A smart, liberal, female Democratic friend of mine repeatedly points out to me ways in which Barack Obama often comes across to some women as arrogant. She says a lot of women who are backing Hillary Clinton will find it hard to support Obama in the fall because, in her words, “he’s another frat boy” candidate: the cool and charming jock who gets his way and doesn’t appreciate or work hard enough to have gotten where he did.
But, at least as concerns this campaign, who really gave it the old college frat boy try? One candidate claimed to be “in it to win it,” as if it were a mere vanity or popularity contest worth winning for winning's sake.

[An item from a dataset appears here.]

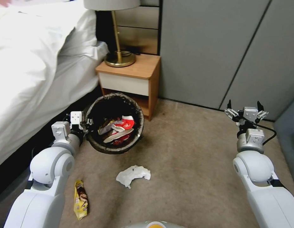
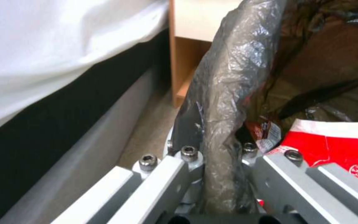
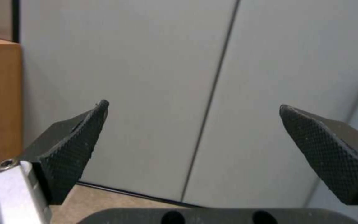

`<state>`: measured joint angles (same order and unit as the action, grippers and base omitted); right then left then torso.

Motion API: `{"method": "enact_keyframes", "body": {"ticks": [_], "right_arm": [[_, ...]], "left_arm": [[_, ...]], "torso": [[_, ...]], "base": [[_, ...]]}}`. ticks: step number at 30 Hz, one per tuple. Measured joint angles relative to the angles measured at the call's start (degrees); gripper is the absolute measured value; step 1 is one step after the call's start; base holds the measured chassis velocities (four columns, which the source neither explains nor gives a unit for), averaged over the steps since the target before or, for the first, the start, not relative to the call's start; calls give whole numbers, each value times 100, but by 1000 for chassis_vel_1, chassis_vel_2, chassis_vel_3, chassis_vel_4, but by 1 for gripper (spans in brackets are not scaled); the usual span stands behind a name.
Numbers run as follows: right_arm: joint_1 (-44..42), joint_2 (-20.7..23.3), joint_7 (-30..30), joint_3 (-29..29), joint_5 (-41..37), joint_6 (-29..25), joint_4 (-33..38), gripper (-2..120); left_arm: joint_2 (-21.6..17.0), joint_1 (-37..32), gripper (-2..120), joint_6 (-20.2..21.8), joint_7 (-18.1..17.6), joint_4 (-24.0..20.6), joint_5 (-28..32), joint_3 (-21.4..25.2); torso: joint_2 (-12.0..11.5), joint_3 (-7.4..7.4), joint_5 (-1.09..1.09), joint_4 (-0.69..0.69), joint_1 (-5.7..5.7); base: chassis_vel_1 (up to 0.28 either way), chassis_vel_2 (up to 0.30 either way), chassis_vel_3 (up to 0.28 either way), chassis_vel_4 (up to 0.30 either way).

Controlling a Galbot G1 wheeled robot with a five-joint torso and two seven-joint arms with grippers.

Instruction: Pick up the trash bin, then pick up the garbage from the floor and place it into the trash bin.

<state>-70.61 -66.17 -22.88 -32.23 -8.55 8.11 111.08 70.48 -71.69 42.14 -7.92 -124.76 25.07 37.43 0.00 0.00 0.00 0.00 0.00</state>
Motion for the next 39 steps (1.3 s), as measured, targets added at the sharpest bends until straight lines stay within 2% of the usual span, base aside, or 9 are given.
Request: {"method": "enact_keyframes", "body": {"ticks": [39], "right_arm": [[47, 47, -6, 146, -1, 14, -27, 100]], "left_arm": [[-2, -53, 0, 0, 20, -18, -30, -47]], "torso": [[0, 0, 0, 1, 0]], "base": [[64, 72, 68, 69]]}}
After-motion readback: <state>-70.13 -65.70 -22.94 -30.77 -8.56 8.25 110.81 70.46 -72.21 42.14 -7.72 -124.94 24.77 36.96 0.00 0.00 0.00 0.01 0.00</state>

One candidate casually dismissed the notion that the campaign might go much beyond the February 5 Super Tuesday contests. One candidate prepared, as one television political analyst put it recently to me, “absolutely nothing—zilch, zero” insofar as a delegate-capture strategy. One candidate proved to be a stubborn, bad listener who clung to advisers who were not serving the campaign well out of a sense of loyalty.
Isn't, after all, Clinton who ran a much more presumptuous, just-need-to-show-up “frat boy” candidacy than Obama? Wasn't she the one who proved unprepared and who underestimated the task facing her? Clinton supporters have every right to complain about the asymmetric national media coverage that was tougher on her and, until recently, more favorable toward him. He certainly benefited, to at least some extent, from his gender. But beyond that, she was the frat boy candidate in 2008.